◆ **Assigned task**
Transcribe, exactly and without pictures, the lines below from the line with "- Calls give" to the line with "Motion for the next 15", both ends included, and no others.

• • • •

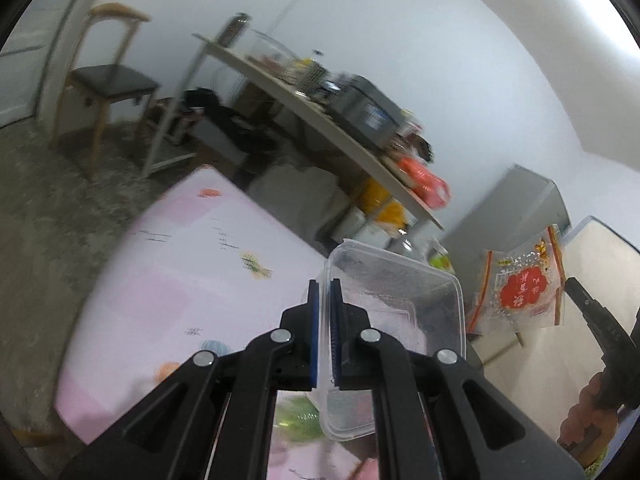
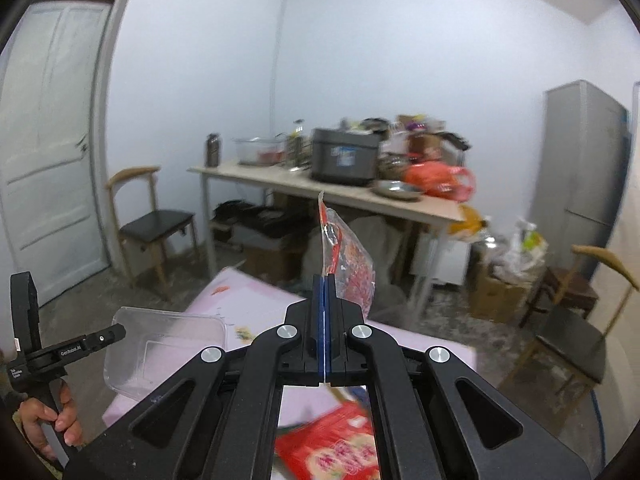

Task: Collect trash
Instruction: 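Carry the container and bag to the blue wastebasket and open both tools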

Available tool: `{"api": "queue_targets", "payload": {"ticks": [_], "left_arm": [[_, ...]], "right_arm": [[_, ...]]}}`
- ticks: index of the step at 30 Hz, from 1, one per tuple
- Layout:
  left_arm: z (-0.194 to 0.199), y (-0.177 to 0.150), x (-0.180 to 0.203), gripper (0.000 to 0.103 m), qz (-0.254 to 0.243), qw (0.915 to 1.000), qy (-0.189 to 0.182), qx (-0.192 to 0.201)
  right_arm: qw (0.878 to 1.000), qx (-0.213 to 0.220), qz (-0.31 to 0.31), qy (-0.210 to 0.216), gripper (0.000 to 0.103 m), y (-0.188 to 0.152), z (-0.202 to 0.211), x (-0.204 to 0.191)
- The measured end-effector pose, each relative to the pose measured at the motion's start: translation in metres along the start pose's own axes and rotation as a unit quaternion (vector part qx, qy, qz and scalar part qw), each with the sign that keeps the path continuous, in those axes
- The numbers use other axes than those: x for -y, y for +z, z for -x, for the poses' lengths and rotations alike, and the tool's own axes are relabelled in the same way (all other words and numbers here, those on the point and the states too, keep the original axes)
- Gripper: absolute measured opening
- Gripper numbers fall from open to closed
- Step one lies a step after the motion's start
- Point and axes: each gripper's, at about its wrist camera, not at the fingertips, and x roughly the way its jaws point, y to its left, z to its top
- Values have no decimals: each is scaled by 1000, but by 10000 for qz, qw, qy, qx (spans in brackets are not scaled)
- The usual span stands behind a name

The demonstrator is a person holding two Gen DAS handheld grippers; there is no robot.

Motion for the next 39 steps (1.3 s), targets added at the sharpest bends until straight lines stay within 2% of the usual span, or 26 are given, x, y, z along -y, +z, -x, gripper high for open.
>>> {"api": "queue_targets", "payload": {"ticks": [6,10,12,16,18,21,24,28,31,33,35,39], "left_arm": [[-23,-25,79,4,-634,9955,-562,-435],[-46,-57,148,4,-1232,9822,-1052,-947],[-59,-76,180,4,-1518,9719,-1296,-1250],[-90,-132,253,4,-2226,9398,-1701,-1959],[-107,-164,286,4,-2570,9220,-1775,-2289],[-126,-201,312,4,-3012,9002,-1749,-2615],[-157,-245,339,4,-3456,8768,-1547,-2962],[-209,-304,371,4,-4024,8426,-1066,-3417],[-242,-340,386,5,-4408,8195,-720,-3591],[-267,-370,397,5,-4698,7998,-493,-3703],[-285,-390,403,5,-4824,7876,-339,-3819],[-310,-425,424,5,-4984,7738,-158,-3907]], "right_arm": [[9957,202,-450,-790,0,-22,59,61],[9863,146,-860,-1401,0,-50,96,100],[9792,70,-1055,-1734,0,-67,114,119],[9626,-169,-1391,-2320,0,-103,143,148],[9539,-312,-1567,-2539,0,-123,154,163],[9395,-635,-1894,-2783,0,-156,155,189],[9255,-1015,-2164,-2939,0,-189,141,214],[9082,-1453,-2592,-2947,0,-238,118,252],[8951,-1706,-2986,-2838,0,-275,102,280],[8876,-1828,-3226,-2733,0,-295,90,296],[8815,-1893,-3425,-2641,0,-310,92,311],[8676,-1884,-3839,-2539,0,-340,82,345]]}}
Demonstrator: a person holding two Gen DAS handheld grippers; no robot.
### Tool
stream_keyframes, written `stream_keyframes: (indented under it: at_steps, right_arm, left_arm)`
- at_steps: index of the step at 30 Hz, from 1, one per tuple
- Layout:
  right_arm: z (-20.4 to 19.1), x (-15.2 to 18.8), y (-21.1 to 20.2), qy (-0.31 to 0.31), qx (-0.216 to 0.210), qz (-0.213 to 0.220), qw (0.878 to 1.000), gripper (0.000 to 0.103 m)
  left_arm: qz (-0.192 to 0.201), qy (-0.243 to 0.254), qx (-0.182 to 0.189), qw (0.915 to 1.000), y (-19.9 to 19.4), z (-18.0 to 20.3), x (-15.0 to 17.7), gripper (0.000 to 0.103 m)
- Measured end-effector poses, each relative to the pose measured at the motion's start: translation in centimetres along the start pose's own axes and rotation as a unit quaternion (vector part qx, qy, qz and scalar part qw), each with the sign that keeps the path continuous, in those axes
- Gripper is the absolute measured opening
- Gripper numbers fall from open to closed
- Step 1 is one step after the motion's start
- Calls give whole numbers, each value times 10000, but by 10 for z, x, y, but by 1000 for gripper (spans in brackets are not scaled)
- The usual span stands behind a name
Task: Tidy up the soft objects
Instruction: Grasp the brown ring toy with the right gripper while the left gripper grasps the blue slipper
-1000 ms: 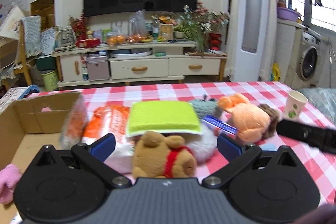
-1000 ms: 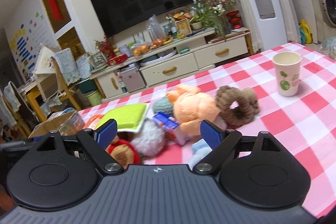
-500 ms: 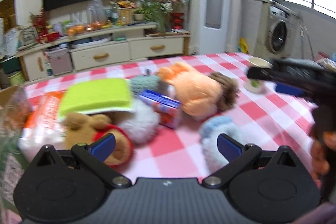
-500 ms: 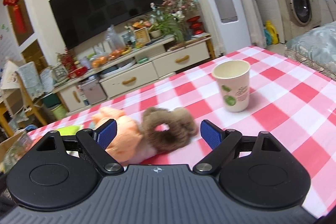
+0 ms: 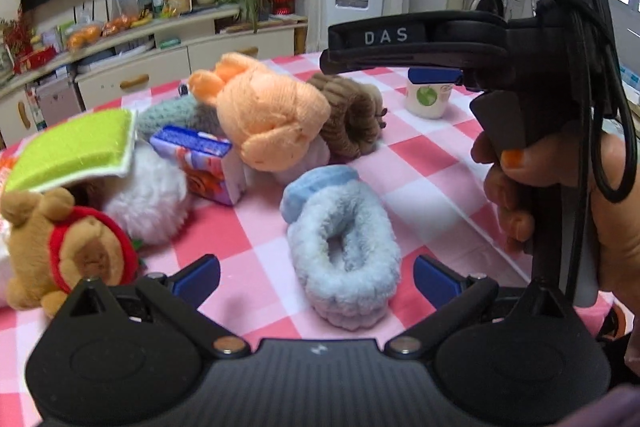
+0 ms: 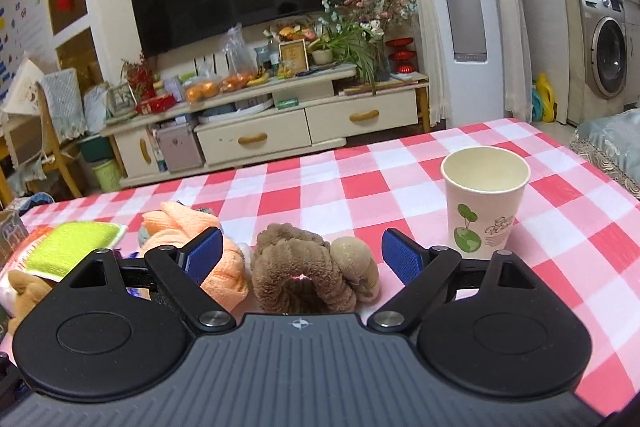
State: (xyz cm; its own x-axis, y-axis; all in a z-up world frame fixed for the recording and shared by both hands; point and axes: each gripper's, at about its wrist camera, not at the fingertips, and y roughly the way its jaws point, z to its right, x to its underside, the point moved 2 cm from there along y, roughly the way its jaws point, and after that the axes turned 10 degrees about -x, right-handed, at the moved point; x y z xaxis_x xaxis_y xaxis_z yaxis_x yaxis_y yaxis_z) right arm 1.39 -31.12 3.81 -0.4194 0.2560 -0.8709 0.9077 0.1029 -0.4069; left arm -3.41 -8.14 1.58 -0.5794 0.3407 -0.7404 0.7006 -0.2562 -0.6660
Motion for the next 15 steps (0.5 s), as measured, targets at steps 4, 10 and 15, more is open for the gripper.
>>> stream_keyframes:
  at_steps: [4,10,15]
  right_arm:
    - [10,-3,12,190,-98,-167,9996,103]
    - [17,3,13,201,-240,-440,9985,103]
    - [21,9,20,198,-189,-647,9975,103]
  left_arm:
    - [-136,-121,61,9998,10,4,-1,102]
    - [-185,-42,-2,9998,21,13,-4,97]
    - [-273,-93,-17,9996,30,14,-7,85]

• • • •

◆ **Expected answer**
- Calls give whole numbers, each value times 10000, but by 10 for z, x, y, but by 1000 for gripper (spans in brackets are not scaled)
- The usual span stands behind a name
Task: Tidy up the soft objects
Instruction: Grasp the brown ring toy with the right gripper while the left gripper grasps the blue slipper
-1000 ms: 
-1000 ms: 
-500 ms: 
-500 ms: 
+0 ms: 
+0 ms: 
State: (xyz cm; its own x-axis, y-axis; all in a z-up world frame fixed for the recording and shared by both hands; point and axes: each gripper's, at about its wrist camera, not at the fingertips, and y roughly the way its jaws point, z to its right, x to its underside, the point moved 2 cm from there along y, roughly the way its jaws point, and after that the axes turned 10 degrees about -x, right-handed, at the moved point; x y z xaxis_x xaxis_y xaxis_z yaxis_x yaxis_y yaxis_z) right arm 1.39 -31.12 3.81 -0.4194 0.2560 -0.8709 0.9077 0.1029 -0.4069; left arm -3.41 -8.14 1.58 -0.5794 0.3407 -0.7404 0.7006 -0.2562 -0.6660
Motion for the next 15 steps (0.5 s), as measured, targets at steps 4, 10 and 15, more is open for the gripper.

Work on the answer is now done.